(Stored data)
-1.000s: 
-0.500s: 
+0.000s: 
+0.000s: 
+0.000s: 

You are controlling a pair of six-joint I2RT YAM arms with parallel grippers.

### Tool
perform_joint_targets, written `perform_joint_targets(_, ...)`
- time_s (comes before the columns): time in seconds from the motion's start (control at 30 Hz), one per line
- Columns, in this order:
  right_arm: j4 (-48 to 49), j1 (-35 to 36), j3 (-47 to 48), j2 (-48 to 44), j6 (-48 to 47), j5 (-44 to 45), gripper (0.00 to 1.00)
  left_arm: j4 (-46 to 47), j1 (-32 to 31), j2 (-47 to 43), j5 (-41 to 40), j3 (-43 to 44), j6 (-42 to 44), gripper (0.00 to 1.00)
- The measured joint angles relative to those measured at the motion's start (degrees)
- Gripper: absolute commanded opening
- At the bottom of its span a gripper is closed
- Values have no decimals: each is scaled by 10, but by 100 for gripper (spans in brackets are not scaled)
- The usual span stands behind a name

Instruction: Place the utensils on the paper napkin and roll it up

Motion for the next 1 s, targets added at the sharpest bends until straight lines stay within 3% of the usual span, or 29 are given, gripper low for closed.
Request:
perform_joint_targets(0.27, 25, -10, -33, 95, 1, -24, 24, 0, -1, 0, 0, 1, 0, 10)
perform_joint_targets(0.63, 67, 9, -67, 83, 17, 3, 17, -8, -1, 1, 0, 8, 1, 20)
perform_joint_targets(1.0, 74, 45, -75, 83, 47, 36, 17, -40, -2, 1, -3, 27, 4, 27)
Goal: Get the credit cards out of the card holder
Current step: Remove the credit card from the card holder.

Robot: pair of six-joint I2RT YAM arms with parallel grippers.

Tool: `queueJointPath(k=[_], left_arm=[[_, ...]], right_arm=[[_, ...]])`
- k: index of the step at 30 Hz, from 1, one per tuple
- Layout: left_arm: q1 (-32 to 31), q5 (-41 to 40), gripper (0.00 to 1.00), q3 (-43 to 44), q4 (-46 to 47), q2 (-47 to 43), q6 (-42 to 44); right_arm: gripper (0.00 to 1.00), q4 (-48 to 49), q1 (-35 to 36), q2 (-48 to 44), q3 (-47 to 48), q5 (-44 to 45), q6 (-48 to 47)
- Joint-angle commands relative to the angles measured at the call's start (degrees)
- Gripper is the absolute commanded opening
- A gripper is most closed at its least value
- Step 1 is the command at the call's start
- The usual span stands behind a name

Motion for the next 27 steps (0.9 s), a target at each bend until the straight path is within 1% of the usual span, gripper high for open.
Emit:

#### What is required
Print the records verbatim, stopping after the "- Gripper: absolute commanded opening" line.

#### Response
-1.000s: 
-0.500s: 
+0.000s: 
+0.000s: 
+0.000s: 

You are controlling a pair of six-joint I2RT YAM arms with parallel grippers.

### Tool
perform_joint_targets, written `perform_joint_targets(_, ...)`
- time_s (comes before the columns): time in seconds from the motion's start (control at 30 Hz), one per line
- Columns, in this order:
  right_arm: j4 (-48 to 49), j1 (-35 to 36), j3 (-47 to 48), j2 (-48 to 44), j6 (-48 to 47), j5 (-44 to 45), gripper (0.00 to 1.00)
  left_arm: j4 (-46 to 47), j1 (-32 to 31), j2 (-47 to 43), j5 (-41 to 40), j3 (-43 to 44), j6 (-42 to 44), gripper (0.00 to 1.00)
- The measured joint angles relative to those measured at the motion's start (degrees)
- Gripper: absolute commanded opening

What the exercise required is now done.